By default, if COMPLEX_CCMAN is specified, the EOM calculations are conducted using complex code. Other parameters are set up as follows:

$complex_ccman
  CS_HF   = true
  CS_CCSD = true
$end

Alternatively, the user can disable complex HF. These options are experimental and should only be used by advanced users. For CAP-EOM-CC, only CS_HF = TRUE and CS_CCSD = TRUE is implemented.

Non-iterative triples corrections are available for all complex scaled and CAP-augmented CC/EOM-CC models and requested in analogy to regular CC/EOM-CC (see Section 7.10.25 for details).
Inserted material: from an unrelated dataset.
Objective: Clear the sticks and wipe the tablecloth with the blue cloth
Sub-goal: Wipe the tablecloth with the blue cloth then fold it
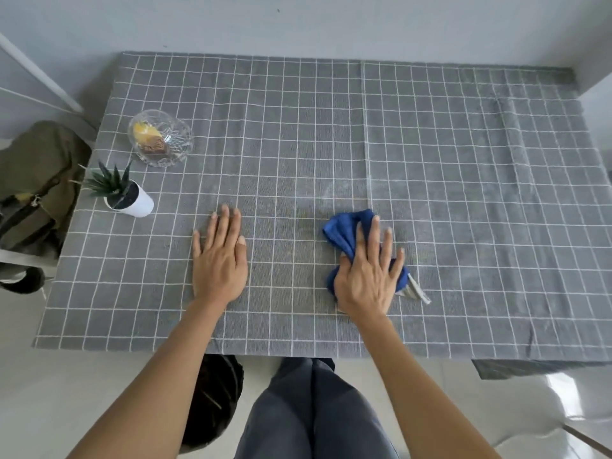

Molecular properties and transition moments are requested for complex scaled or CAP-augmented CC/EOM-CC calculations in analogy to regular CC/EOM-CC (see Section 7.10.20 for details). Natural orbitals and natural transition orbitals can be computed and the exciton wave-functions can be analyzed, similarly to real-valued EOM-CCSD (same keywords are used to invoke the analysis). Analytic gradients are available for complex CC/EOM-CC only for cuboid CAPs (CAP_TYPE = 1) introduced at the HF level (CS_HF = TRUE), as described in Ref. 85. The frozen core approximation is disabled for CAP-CC/EOM-CC gradient calculations. Geometry optimization can be requested in the same way as in regular CC/EOM-CC (see Section 7.10.20 for details).